:: Your task ::
Without the pictures, give the listing below again exactly.

:: Available data ::
****
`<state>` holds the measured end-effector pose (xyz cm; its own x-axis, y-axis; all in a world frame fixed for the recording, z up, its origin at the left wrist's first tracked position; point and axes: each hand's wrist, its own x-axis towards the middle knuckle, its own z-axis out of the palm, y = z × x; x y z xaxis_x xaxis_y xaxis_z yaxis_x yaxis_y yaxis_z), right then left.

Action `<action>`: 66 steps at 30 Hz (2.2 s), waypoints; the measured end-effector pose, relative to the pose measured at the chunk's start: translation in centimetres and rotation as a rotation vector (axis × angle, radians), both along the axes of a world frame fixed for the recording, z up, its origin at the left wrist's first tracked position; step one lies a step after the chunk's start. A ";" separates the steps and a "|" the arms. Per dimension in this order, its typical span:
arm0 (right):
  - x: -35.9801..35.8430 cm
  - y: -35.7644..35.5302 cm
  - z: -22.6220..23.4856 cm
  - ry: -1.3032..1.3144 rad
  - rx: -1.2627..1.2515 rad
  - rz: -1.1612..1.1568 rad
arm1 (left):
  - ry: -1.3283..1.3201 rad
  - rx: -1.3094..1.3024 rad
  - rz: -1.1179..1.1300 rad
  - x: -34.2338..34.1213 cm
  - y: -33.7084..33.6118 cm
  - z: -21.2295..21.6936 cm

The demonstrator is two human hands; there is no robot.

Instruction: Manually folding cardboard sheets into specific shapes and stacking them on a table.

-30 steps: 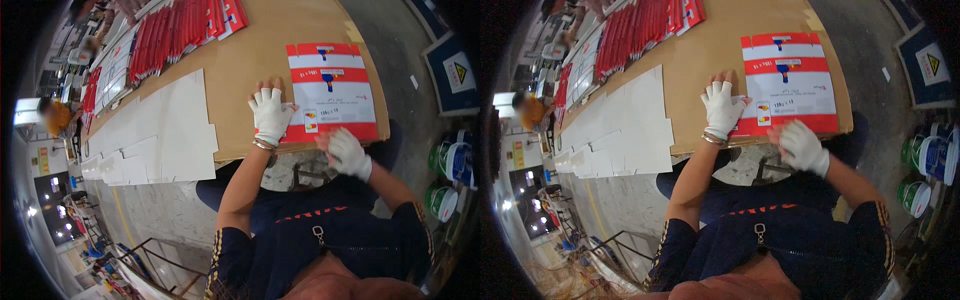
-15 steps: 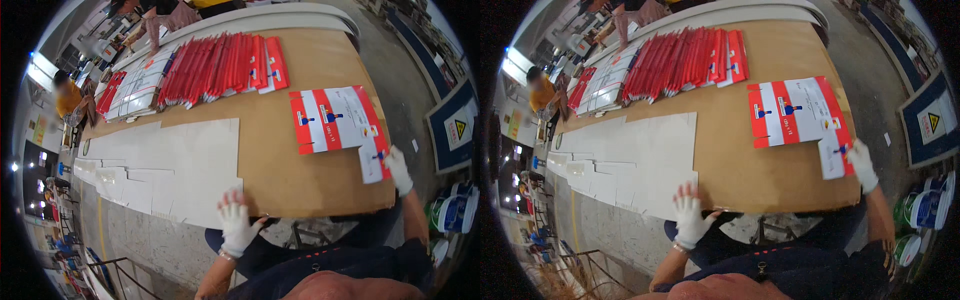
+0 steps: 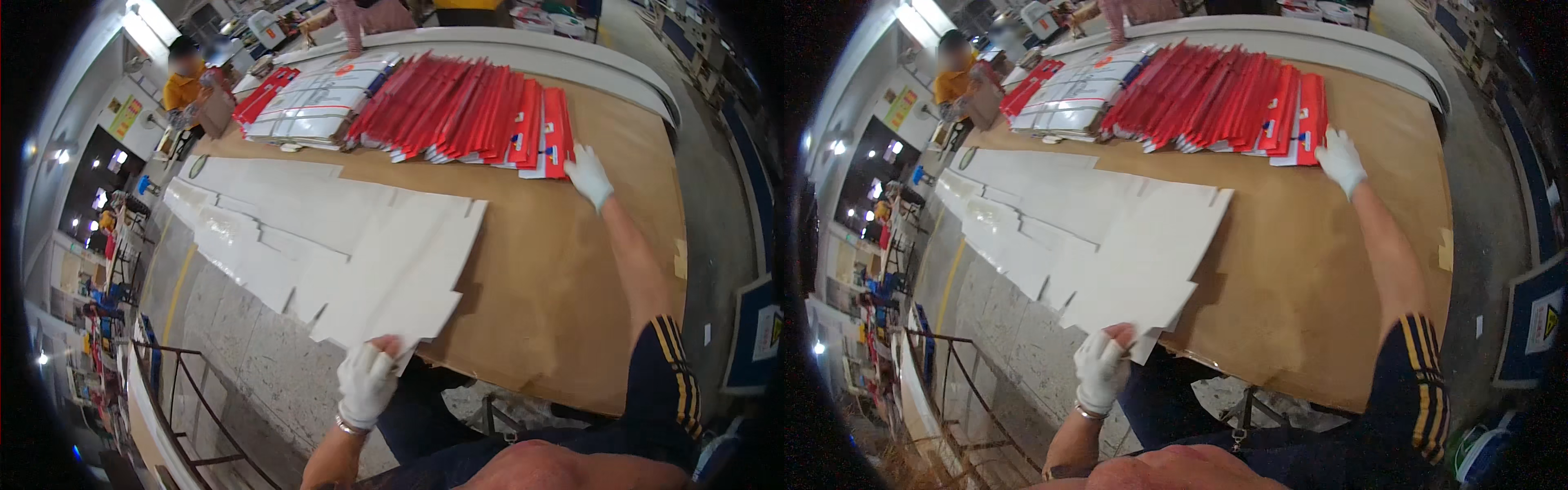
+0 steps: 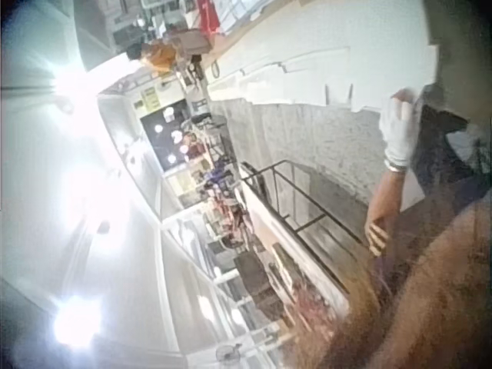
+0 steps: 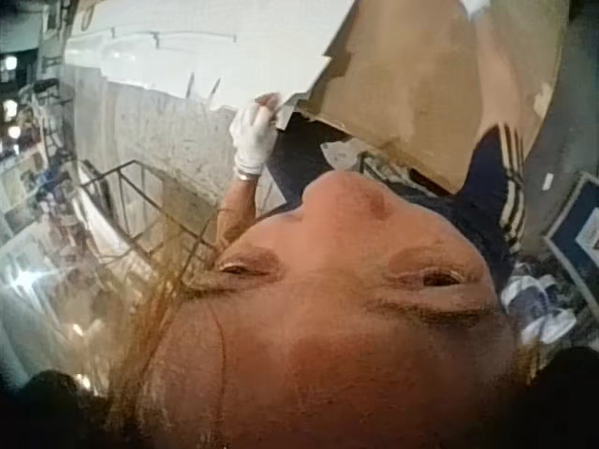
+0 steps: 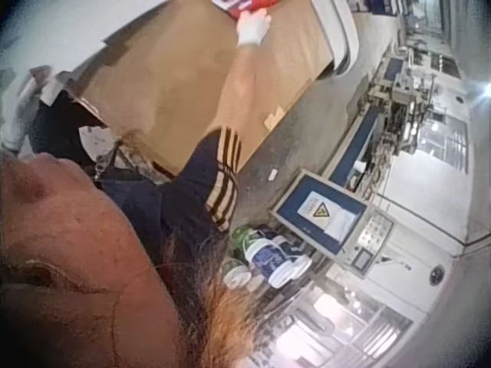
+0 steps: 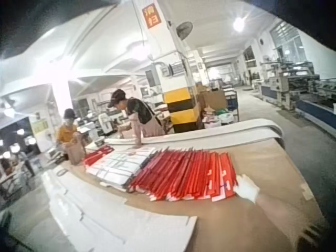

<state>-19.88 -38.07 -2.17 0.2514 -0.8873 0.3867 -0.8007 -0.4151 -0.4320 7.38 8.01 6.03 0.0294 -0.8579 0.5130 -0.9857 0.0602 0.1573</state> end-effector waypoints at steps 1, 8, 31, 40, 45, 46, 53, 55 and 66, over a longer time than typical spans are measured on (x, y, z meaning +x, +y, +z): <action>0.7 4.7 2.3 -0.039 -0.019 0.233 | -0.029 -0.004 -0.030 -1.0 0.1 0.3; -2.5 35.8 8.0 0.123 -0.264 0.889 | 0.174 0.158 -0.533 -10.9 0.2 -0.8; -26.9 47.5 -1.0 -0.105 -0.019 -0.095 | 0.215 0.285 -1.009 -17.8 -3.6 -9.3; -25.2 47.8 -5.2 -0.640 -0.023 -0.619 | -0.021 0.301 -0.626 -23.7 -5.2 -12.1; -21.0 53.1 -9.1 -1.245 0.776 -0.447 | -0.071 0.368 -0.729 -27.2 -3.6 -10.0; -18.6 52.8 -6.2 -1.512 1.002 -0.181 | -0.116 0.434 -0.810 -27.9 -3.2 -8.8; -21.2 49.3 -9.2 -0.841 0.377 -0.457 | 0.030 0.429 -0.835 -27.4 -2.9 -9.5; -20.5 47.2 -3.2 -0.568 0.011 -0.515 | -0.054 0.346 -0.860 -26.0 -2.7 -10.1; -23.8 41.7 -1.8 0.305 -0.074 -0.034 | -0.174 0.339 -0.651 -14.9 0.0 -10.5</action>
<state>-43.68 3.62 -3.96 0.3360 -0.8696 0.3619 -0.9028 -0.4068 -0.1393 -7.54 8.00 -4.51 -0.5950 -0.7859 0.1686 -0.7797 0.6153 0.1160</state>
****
:: Task response ::
`<state>` holds the measured end-effector pose (xyz cm; its own x-axis, y-axis; all in a world frame fixed for the recording, z up, its origin at the left wrist's first tracked position; point and axes: each hand's wrist, its own x-axis towards the middle knuckle, its own z-axis out of the palm, y = z × x; x y z xaxis_x xaxis_y xaxis_z yaxis_x yaxis_y yaxis_z), right then left.

Action `<action>`: 66 steps at 30 Hz (2.2 s), waypoints; the measured end-effector pose, relative to the pose measured at the chunk's start: translation in centimetres and rotation as a rotation vector (axis × angle, radians), both along the axes of a world frame fixed for the recording, z up, its origin at the left wrist's first tracked position; step one lies a step after the chunk's start. A ";" separates the steps and a "|" the arms. Per dimension in this order, its typical span:
arm0 (right):
  - x: -35.9801..35.8430 cm
  - y: -35.7644..35.5302 cm
  - z: -22.6220..23.4856 cm
  - ry: -1.3032..1.3144 rad
  - rx: -1.2627..1.2515 rad
  - rz: -1.1612..1.1568 rad
arm1 (left):
  - ry: -1.3283..1.3201 rad
  - rx: -1.3094..1.3024 rad
  - rz: -1.1179..1.1300 rad
  - x: -34.2338..34.1213 cm
  - y: -33.7084..33.6118 cm
  - z: -21.2295..21.6936 cm

The demonstrator is two human hands; there is no robot.

Instruction: Manually folding cardboard sheets into specific shapes and stacking them on a table.

-30 steps: 
-15 steps: 
+0 steps: 
+0 steps: 
+0 steps: 
+0 steps: 
+0 steps: 

<state>-19.88 -38.07 -2.17 0.2514 -0.8873 0.3867 -0.8007 -0.4151 -0.4320 7.38 8.01 6.03 0.0294 -0.8579 0.5130 -0.9857 0.0602 0.1573</state> end-effector waypoints at steps 1, 8, 31, 40, 45, 46, 53, 55 and 66, over a longer time than typical spans are measured on (x, y, z meaning +x, +y, +z): <action>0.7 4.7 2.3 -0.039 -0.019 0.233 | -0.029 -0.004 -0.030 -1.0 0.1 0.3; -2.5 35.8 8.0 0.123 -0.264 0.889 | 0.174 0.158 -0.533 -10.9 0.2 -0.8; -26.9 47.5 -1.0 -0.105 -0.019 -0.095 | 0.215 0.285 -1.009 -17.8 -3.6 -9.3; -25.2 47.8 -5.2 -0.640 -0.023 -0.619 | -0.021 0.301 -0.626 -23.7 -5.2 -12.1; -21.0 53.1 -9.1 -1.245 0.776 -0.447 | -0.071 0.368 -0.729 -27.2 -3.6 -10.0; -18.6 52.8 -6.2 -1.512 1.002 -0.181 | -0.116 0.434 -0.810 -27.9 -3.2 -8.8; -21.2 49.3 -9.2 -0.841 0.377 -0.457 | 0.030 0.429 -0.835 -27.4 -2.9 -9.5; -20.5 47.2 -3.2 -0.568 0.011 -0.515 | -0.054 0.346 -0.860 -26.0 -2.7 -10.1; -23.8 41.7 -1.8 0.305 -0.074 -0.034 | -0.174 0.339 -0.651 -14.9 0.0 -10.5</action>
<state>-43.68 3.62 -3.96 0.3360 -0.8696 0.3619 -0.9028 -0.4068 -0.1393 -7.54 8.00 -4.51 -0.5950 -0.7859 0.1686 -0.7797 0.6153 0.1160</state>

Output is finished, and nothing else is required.